Find the lines in the material below that include the word "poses", count them, and give that count alone.

+++ DATASET CONTENT +++

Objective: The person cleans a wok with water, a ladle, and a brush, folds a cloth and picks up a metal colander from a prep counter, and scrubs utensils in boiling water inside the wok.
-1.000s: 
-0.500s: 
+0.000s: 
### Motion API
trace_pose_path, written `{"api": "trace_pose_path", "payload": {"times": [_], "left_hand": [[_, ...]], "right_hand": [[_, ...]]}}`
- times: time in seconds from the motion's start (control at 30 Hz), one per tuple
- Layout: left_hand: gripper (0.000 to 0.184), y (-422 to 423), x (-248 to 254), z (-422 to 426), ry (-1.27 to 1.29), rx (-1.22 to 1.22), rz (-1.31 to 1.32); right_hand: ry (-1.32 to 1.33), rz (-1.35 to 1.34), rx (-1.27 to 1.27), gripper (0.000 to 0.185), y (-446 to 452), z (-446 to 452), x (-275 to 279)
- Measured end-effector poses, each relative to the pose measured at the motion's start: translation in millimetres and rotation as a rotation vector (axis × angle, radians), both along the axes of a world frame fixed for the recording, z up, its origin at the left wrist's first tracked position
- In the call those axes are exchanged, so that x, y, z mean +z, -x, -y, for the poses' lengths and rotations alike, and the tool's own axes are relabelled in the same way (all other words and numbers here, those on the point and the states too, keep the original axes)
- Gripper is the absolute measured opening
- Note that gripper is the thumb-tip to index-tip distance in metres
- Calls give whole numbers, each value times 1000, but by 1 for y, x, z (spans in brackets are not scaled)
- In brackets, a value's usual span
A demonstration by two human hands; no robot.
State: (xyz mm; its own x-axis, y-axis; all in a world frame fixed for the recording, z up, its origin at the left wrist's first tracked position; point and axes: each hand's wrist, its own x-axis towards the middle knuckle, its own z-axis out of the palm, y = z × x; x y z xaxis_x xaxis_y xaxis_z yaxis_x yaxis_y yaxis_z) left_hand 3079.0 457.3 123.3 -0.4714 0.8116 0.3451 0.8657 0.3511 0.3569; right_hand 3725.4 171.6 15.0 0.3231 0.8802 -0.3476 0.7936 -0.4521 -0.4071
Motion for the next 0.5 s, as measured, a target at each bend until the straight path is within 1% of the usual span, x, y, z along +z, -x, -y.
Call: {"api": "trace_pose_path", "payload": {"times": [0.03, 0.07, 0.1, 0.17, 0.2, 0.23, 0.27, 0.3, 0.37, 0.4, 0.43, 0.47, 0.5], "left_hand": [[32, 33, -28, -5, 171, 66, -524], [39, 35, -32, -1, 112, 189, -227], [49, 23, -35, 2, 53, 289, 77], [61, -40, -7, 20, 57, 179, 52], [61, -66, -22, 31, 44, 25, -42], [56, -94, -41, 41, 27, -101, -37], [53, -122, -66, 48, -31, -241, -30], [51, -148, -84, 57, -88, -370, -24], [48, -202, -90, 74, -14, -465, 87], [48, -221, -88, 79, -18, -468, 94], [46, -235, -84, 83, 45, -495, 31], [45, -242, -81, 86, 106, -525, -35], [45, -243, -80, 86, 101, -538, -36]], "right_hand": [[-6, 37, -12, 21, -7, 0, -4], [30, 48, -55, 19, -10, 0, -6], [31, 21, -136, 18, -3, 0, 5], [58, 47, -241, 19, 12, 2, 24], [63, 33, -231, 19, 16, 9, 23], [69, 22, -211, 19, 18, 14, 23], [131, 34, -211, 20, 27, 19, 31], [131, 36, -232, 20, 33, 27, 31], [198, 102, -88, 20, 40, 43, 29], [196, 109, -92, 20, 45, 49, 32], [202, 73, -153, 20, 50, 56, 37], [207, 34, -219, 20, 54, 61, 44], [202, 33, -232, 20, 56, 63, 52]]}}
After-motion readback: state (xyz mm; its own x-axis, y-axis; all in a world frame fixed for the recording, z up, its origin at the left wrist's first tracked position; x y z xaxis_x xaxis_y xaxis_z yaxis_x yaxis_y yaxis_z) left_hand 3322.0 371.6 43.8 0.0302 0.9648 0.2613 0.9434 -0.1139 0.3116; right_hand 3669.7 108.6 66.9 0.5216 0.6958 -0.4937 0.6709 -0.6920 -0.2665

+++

● **ANSWER FOR THE TASK**
2